» **Work to be completed**:
Once the line containing "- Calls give" is found in the records below, return it and each following line exactly, up to and including the line containing "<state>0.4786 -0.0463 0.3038", and nothing else.

» **Material for the task**:
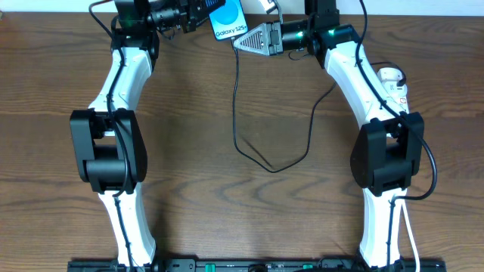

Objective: Plug charger to phone and switch on socket

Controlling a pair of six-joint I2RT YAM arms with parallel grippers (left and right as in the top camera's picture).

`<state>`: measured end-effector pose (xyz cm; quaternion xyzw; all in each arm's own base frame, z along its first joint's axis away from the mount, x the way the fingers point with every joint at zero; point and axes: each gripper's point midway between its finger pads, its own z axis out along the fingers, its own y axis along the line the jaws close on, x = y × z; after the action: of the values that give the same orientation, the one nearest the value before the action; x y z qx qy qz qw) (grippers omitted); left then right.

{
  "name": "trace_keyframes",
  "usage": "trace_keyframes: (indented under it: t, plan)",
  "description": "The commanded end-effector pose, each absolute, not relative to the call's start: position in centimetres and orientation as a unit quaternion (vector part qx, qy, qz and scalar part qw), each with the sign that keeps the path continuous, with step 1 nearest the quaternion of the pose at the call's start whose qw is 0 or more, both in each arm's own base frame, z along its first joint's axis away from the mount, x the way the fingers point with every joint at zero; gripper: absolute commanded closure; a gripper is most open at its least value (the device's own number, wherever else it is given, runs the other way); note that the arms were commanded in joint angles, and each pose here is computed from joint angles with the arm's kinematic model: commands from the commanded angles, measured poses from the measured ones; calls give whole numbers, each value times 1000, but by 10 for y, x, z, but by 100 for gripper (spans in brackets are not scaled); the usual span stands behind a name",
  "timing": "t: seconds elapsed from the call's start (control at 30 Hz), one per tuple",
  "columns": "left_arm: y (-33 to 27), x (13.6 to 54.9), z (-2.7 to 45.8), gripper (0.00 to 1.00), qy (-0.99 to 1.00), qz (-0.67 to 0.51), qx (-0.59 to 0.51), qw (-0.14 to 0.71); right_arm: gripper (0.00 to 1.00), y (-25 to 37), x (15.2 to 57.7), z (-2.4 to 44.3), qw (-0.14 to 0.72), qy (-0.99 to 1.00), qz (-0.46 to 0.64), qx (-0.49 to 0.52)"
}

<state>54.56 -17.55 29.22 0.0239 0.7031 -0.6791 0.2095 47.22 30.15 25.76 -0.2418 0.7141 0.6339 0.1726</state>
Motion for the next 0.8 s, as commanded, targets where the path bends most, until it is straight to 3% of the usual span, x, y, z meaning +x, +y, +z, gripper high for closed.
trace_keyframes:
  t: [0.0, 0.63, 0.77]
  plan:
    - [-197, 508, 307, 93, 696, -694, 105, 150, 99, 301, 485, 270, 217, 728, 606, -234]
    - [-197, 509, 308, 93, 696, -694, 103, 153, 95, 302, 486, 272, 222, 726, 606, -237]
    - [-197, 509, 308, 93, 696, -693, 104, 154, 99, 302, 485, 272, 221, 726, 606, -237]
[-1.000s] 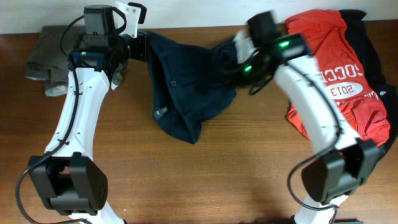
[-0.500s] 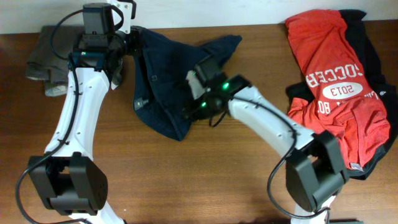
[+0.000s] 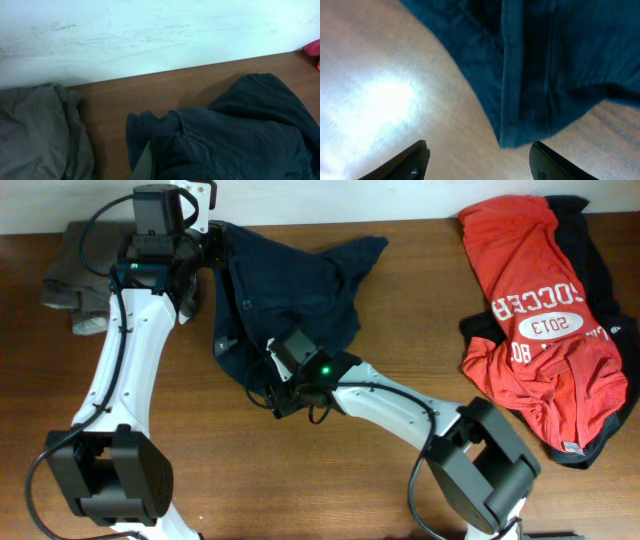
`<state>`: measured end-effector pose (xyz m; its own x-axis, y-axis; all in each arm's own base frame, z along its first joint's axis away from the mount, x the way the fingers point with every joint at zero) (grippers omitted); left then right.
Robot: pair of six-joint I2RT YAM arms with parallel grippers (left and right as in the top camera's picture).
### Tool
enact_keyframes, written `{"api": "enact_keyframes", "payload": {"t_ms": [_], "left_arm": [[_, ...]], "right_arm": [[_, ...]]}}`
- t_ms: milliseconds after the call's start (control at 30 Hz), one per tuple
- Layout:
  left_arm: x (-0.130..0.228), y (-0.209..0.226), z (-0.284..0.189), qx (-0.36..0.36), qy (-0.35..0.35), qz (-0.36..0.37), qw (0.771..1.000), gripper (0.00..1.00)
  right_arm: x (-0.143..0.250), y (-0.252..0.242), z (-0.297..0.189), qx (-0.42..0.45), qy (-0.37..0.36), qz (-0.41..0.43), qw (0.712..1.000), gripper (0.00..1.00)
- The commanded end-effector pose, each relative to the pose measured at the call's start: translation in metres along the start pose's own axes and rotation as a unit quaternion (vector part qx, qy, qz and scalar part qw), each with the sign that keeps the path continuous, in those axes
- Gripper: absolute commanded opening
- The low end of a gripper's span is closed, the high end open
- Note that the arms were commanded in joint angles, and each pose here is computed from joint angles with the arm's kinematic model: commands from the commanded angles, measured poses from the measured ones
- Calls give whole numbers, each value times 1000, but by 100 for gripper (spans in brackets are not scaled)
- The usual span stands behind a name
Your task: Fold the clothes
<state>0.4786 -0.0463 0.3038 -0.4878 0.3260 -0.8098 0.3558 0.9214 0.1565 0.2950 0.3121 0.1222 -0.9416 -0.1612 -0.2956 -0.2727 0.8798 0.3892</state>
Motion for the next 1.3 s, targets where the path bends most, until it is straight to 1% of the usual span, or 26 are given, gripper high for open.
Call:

» **Problem solution**:
- Calls give whole numbers, each value times 1000, but by 100 for gripper (spans in brackets are not scaled)
- The usual span stands behind a name
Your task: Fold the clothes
<state>0.4786 -0.0463 0.3038 -0.4878 0.3260 -0.8098 0.3558 0.9214 0.1565 0.2950 0.3121 0.1222 -0.9416 -0.1612 -0.2956 -0.2727 0.8798 0.3892</state>

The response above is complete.